Task description |
Every record below should be written out exactly; pictures stay out.

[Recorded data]
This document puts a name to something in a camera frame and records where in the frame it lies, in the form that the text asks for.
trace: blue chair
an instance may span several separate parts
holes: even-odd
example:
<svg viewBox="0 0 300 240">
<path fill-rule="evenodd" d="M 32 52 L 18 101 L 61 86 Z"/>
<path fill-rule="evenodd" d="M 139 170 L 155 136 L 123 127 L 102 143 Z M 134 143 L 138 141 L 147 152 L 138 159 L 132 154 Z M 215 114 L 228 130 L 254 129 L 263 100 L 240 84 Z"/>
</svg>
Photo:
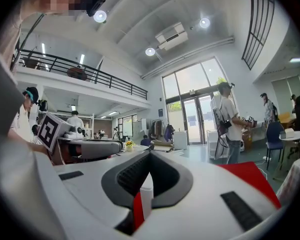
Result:
<svg viewBox="0 0 300 240">
<path fill-rule="evenodd" d="M 268 125 L 268 128 L 266 129 L 266 161 L 268 161 L 268 164 L 266 166 L 266 169 L 268 170 L 269 167 L 269 161 L 271 156 L 272 150 L 280 150 L 279 155 L 279 161 L 281 157 L 281 150 L 284 148 L 284 143 L 281 139 L 279 139 L 280 132 L 284 131 L 284 127 L 281 125 L 279 121 L 271 122 Z"/>
</svg>

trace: green tree
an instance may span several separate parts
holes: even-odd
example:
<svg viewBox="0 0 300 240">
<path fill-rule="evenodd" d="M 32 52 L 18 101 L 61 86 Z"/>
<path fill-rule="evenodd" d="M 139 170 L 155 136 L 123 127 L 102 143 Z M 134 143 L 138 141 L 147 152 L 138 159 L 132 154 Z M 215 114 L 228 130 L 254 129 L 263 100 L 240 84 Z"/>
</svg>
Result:
<svg viewBox="0 0 300 240">
<path fill-rule="evenodd" d="M 220 84 L 220 83 L 222 83 L 222 82 L 226 82 L 226 81 L 227 81 L 227 80 L 224 79 L 223 77 L 218 76 L 218 80 L 216 81 L 216 84 L 218 85 L 218 84 Z"/>
<path fill-rule="evenodd" d="M 169 110 L 172 111 L 180 111 L 181 110 L 181 102 L 177 101 L 169 104 Z"/>
</svg>

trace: headset
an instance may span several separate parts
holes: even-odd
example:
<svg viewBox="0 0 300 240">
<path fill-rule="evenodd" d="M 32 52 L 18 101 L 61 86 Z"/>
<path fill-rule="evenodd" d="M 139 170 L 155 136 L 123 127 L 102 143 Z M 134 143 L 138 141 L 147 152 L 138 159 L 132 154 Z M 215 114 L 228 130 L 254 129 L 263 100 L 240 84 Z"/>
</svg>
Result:
<svg viewBox="0 0 300 240">
<path fill-rule="evenodd" d="M 89 17 L 93 17 L 106 0 L 83 0 L 81 8 Z"/>
</svg>

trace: ceiling
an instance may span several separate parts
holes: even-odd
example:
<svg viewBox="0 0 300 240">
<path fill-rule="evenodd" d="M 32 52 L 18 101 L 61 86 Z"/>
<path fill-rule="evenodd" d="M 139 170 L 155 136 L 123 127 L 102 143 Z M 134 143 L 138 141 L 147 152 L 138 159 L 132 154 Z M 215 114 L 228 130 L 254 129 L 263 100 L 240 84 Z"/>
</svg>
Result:
<svg viewBox="0 0 300 240">
<path fill-rule="evenodd" d="M 290 62 L 292 58 L 300 58 L 300 34 L 291 21 L 280 48 L 266 67 L 264 74 L 300 68 L 300 62 Z"/>
<path fill-rule="evenodd" d="M 98 65 L 102 56 L 120 60 L 118 62 L 123 64 L 124 58 L 133 62 L 131 64 L 143 75 L 169 60 L 229 37 L 230 17 L 226 13 L 229 10 L 226 1 L 106 0 L 100 8 L 107 12 L 106 23 L 97 23 L 85 13 L 74 16 L 46 15 L 36 27 L 35 34 L 30 36 L 26 48 L 32 50 L 37 47 L 41 51 L 41 43 L 44 42 L 47 54 L 58 54 L 74 61 L 79 61 L 80 55 L 86 53 L 85 64 L 92 67 Z M 211 21 L 207 29 L 199 26 L 200 19 L 204 17 Z M 159 45 L 155 36 L 178 22 L 182 23 L 188 40 L 168 51 L 157 50 L 159 56 L 147 56 L 145 50 L 148 47 L 156 49 Z M 50 34 L 43 34 L 43 26 L 50 28 Z M 62 29 L 58 33 L 63 36 L 68 34 L 69 39 L 51 34 L 57 33 L 55 29 L 59 27 Z"/>
<path fill-rule="evenodd" d="M 27 87 L 32 87 L 25 82 L 18 82 L 18 89 L 23 92 Z M 139 108 L 133 105 L 119 104 L 111 102 L 110 100 L 100 97 L 78 94 L 55 88 L 46 87 L 42 96 L 43 100 L 48 102 L 48 110 L 54 112 L 69 112 L 71 113 L 71 105 L 76 106 L 76 110 L 80 115 L 91 116 L 94 114 L 96 117 L 115 117 L 119 114 L 127 113 L 130 111 L 140 111 L 144 108 Z M 116 114 L 109 116 L 111 112 L 116 111 Z"/>
</svg>

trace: potted plant
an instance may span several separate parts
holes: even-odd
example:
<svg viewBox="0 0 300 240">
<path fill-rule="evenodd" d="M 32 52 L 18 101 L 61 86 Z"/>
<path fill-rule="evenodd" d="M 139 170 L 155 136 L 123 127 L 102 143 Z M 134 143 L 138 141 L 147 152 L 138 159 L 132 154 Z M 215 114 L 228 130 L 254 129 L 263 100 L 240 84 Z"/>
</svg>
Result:
<svg viewBox="0 0 300 240">
<path fill-rule="evenodd" d="M 125 144 L 125 149 L 126 149 L 126 151 L 134 151 L 134 146 L 135 146 L 136 144 L 132 141 L 132 140 L 130 140 L 130 141 L 128 141 L 126 144 Z"/>
</svg>

Written reply |
This document puts a name to something in a camera frame and records where in the frame it lies, in the form that the text asks for.
trace: blue chair
an instance may span several separate parts
holes: even-odd
example:
<svg viewBox="0 0 300 240">
<path fill-rule="evenodd" d="M 32 52 L 18 101 L 61 86 Z"/>
<path fill-rule="evenodd" d="M 139 170 L 155 136 L 123 127 L 102 143 Z M 134 143 L 138 141 L 147 152 L 138 159 L 132 154 Z M 215 114 L 228 130 L 254 129 L 263 100 L 240 84 Z"/>
</svg>
Photo:
Result:
<svg viewBox="0 0 300 240">
<path fill-rule="evenodd" d="M 268 125 L 268 128 L 266 129 L 266 161 L 268 161 L 268 164 L 266 166 L 266 169 L 268 170 L 269 167 L 269 161 L 271 156 L 272 150 L 280 150 L 279 155 L 279 161 L 281 157 L 281 150 L 284 148 L 284 143 L 281 139 L 279 139 L 280 132 L 284 131 L 284 127 L 281 125 L 279 121 L 271 122 Z"/>
</svg>

trace: green tree
an instance may span several separate parts
holes: even-odd
example:
<svg viewBox="0 0 300 240">
<path fill-rule="evenodd" d="M 32 52 L 18 101 L 61 86 Z"/>
<path fill-rule="evenodd" d="M 139 170 L 155 136 L 123 127 L 102 143 Z M 134 143 L 138 141 L 147 152 L 138 159 L 132 154 Z M 215 114 L 228 130 L 254 129 L 263 100 L 240 84 Z"/>
</svg>
Result:
<svg viewBox="0 0 300 240">
<path fill-rule="evenodd" d="M 220 84 L 220 83 L 222 83 L 222 82 L 226 82 L 226 81 L 227 81 L 227 80 L 224 79 L 223 77 L 218 76 L 218 80 L 216 81 L 216 84 L 218 85 L 218 84 Z"/>
<path fill-rule="evenodd" d="M 169 110 L 172 111 L 180 111 L 181 110 L 181 102 L 177 101 L 169 104 Z"/>
</svg>

trace: headset
an instance may span several separate parts
holes: even-odd
example:
<svg viewBox="0 0 300 240">
<path fill-rule="evenodd" d="M 32 52 L 18 101 L 61 86 Z"/>
<path fill-rule="evenodd" d="M 139 170 L 155 136 L 123 127 L 102 143 Z M 134 143 L 138 141 L 147 152 L 138 159 L 132 154 Z M 215 114 L 228 130 L 254 129 L 263 100 L 240 84 Z"/>
</svg>
Result:
<svg viewBox="0 0 300 240">
<path fill-rule="evenodd" d="M 89 17 L 93 17 L 106 0 L 83 0 L 81 8 Z"/>
</svg>

trace: ceiling
an instance may span several separate parts
holes: even-odd
example:
<svg viewBox="0 0 300 240">
<path fill-rule="evenodd" d="M 32 52 L 18 101 L 61 86 Z"/>
<path fill-rule="evenodd" d="M 139 170 L 155 136 L 123 127 L 102 143 Z M 134 143 L 138 141 L 147 152 L 138 159 L 132 154 Z M 215 114 L 228 130 L 254 129 L 263 100 L 240 84 Z"/>
</svg>
Result:
<svg viewBox="0 0 300 240">
<path fill-rule="evenodd" d="M 290 62 L 292 58 L 300 58 L 300 34 L 291 21 L 280 48 L 266 67 L 264 74 L 300 68 L 300 62 Z"/>
<path fill-rule="evenodd" d="M 98 65 L 102 56 L 120 60 L 118 62 L 123 64 L 124 58 L 133 62 L 131 64 L 143 75 L 169 60 L 229 37 L 230 17 L 226 13 L 229 10 L 226 1 L 106 0 L 100 8 L 107 12 L 106 23 L 97 23 L 85 13 L 74 16 L 46 15 L 36 27 L 35 34 L 30 36 L 26 48 L 32 50 L 37 47 L 41 51 L 41 43 L 44 42 L 47 54 L 58 54 L 74 61 L 79 61 L 80 55 L 86 53 L 85 64 L 92 67 Z M 211 21 L 207 29 L 199 26 L 200 19 L 204 17 Z M 159 45 L 155 36 L 178 22 L 182 23 L 188 40 L 168 51 L 157 50 L 159 56 L 147 56 L 145 50 L 148 47 L 156 49 Z M 50 34 L 43 34 L 43 26 L 50 28 Z M 62 29 L 58 33 L 63 36 L 68 34 L 69 39 L 51 34 L 57 33 L 55 29 L 59 27 Z"/>
<path fill-rule="evenodd" d="M 27 87 L 32 87 L 25 82 L 18 82 L 18 89 L 23 92 Z M 139 108 L 133 105 L 119 104 L 111 102 L 110 100 L 100 97 L 78 94 L 55 88 L 46 87 L 42 96 L 43 100 L 48 102 L 48 110 L 54 112 L 69 112 L 71 113 L 71 105 L 76 106 L 76 110 L 80 115 L 91 116 L 94 114 L 96 117 L 115 117 L 119 114 L 127 113 L 130 111 L 140 111 L 144 108 Z M 116 114 L 109 116 L 111 112 L 116 111 Z"/>
</svg>

trace: potted plant
an instance may span several separate parts
holes: even-odd
example:
<svg viewBox="0 0 300 240">
<path fill-rule="evenodd" d="M 32 52 L 18 101 L 61 86 Z"/>
<path fill-rule="evenodd" d="M 139 170 L 155 136 L 123 127 L 102 143 Z M 134 143 L 138 141 L 147 152 L 138 159 L 132 154 Z M 215 114 L 228 130 L 254 129 L 263 100 L 240 84 Z"/>
</svg>
Result:
<svg viewBox="0 0 300 240">
<path fill-rule="evenodd" d="M 125 144 L 125 149 L 126 149 L 126 151 L 134 151 L 134 146 L 135 146 L 136 144 L 132 141 L 132 140 L 130 140 L 130 141 L 128 141 L 126 144 Z"/>
</svg>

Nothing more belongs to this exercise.